Ce fut aussi à ce moment que M. de Bismarck jugea opportun de sonder le cabinet de Florence[2], avec lequel il n’avait été jusque-là en négociation que sur un traité commercial au nom du Zollverein, négociation d’ailleurs tour à tour abandonnée et reprise selon l’état variable des relations de la cour de Berlin avec celle de Vienne. Dans les premiers jours du mois d’août 1865 (le roi Guillaume Ier était déjà à Gastein), le comte Usedom vint entretenir le général La Marmora sur l’éventualité d’une alliance contre l’Autriche, et l’on se doute bien de l’accueil que fit le ministre du roi Victor-Emmanuel à une ouverture de ce genre. Ce n’était pas seulement comme patriote italien, c’était aussi comme homme de gouvernement que le général La Marmora dut saluer avec joie les événemens qui s’annonçaient, car la situation de la péninsule n’était rien moins que rassurante. Au point de vue gouvernemental en effet, la convention de septembre avait eu des conséquences très fâcheuses pour l’Italie : elle avait profondément blessé et aliéné la ville de Turin, le Piémont tout entier, et cet inconvénient n’était nullement compensé par la satisfaction maligne que pouvaient éprouver les autres provinces de la chute du piémontisme, comme on disait de l’autre côté

  1. Voyez les journaux allemands du mois d’août 1865.
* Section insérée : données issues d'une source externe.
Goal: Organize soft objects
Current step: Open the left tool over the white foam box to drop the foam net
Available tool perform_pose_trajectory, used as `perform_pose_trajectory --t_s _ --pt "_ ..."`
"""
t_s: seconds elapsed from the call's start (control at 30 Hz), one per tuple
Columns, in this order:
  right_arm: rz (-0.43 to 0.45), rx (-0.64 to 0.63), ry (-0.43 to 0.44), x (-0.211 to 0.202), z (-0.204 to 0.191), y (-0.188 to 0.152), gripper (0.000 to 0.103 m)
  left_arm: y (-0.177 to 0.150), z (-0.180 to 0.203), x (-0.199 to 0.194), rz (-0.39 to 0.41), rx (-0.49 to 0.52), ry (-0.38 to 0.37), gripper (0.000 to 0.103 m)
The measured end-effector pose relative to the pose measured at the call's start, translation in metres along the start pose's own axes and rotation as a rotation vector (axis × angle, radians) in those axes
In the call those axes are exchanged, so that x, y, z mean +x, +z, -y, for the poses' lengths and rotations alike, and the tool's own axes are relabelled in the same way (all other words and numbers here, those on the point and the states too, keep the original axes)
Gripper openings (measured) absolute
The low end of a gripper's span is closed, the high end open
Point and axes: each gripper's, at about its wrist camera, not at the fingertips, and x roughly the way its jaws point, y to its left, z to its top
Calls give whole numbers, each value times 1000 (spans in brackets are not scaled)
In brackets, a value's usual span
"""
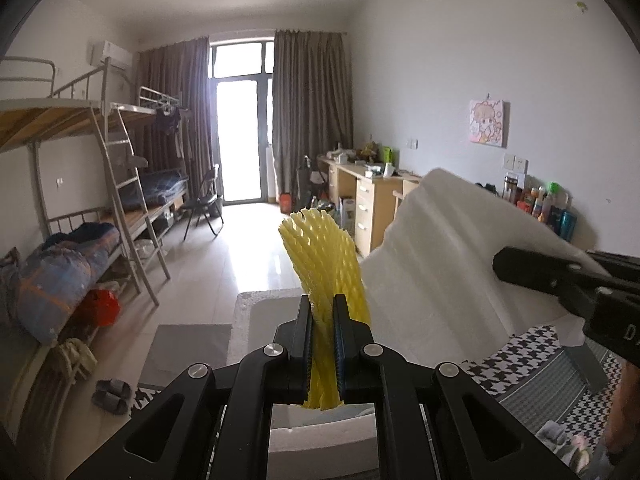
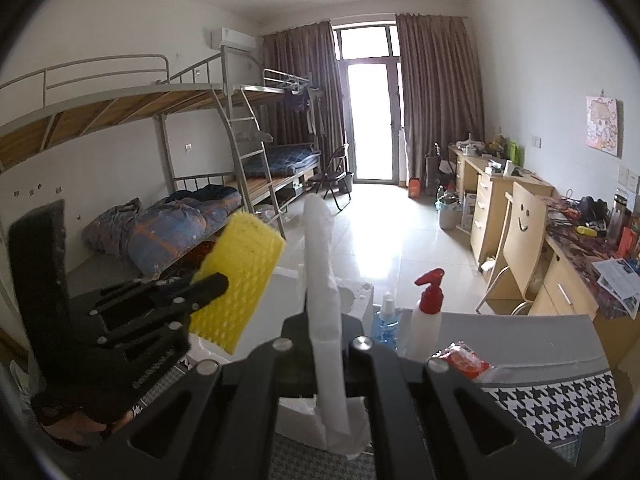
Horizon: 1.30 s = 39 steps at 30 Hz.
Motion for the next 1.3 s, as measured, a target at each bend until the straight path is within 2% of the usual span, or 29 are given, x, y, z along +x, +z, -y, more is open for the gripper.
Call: perform_pose_trajectory --t_s 0.57,0.6,0.67,0.7,0.73,0.8,0.87,1.0,1.03,1.3 --pt "-18 -9 -28 14 -3 2 5 -9 -14 40 -118 -30 -1 11" --pt "-20 -11 -30 14 -4 2 5 -9 -14 41 -127 -27 2 16" --pt "-22 -12 -32 15 -5 2 5 -10 -17 43 -135 -28 7 36" --pt "-22 -12 -33 15 -6 3 5 -10 -19 43 -132 -32 12 54" --pt "-22 -12 -32 15 -6 3 5 -10 -21 41 -127 -32 26 66" --pt "-24 -14 -35 16 -6 3 5 -9 -22 39 -121 -26 50 68" --pt "-28 -15 -37 18 -5 3 5 -9 -23 36 -121 -24 44 70" --pt "-39 -11 -34 23 -6 3 5 -8 -30 24 -87 -31 74 90" --pt "-39 -11 -32 23 -6 3 5 -7 -32 21 -79 -38 82 91" --pt "-66 -25 -15 34 -14 3 5 -11 -40 6 -62 -56 110 93"
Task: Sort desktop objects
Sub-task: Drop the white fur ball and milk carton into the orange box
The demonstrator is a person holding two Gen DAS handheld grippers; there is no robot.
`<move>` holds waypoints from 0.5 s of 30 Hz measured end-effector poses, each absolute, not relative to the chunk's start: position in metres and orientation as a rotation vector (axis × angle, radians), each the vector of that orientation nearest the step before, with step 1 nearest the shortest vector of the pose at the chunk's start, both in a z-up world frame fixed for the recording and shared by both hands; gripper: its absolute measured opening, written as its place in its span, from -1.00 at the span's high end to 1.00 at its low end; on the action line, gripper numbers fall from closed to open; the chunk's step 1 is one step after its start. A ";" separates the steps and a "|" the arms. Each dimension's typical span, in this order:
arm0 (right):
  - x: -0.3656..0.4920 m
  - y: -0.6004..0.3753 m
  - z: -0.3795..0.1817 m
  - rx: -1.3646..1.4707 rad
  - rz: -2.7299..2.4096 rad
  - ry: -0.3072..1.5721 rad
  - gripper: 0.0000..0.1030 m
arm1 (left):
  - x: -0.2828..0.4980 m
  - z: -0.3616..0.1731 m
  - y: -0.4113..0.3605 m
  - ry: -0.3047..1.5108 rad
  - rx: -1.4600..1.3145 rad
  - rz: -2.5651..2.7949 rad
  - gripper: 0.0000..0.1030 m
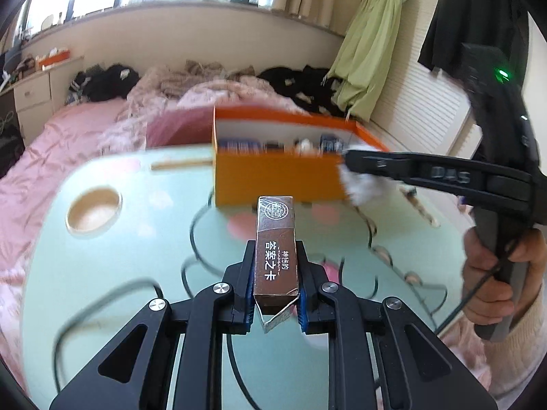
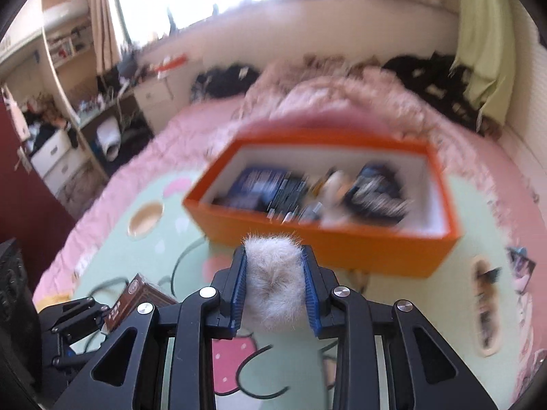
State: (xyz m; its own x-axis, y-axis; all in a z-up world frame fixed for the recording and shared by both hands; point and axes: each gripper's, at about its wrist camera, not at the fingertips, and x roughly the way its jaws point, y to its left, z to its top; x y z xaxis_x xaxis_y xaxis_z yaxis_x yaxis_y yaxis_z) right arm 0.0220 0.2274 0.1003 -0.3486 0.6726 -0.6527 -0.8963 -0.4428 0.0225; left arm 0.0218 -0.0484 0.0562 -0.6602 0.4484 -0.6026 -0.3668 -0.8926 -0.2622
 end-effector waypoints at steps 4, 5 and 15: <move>0.035 0.243 0.131 -0.628 1.906 0.446 0.45 | -0.001 0.085 -0.047 -0.183 -0.893 2.512 0.62; 0.037 0.248 0.137 -0.614 1.894 0.445 0.45 | -0.013 0.093 -0.046 -0.188 -0.880 2.513 0.62; 0.043 0.311 0.132 -0.627 1.769 0.571 0.23 | -0.117 0.102 -0.011 -0.281 -0.991 2.434 0.50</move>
State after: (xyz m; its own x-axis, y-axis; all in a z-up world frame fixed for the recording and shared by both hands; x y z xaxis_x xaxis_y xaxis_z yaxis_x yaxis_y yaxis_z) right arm 0.0432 0.3109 0.1317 -0.2397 0.7053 -0.6671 -0.9622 -0.2640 0.0667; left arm -0.1170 -0.0111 0.1023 -0.6140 0.5157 -0.5975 -0.3657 -0.8567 -0.3636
  2. Sur ces premières négociations avec le cabinet de Florence, voyez Jacini, Due anni di politica italiana (Milan 1868). Nous avons pu consulter aussi avec fruit un écrit encore inédit, d’origine italienne, aux attaches semi-officielles et qui éclaire plus d’un point obscur des transactions de 1865-66. Cet écrit doit paraître prochainement sous le titre : Le Général La Marmora et l’alliance prussienne.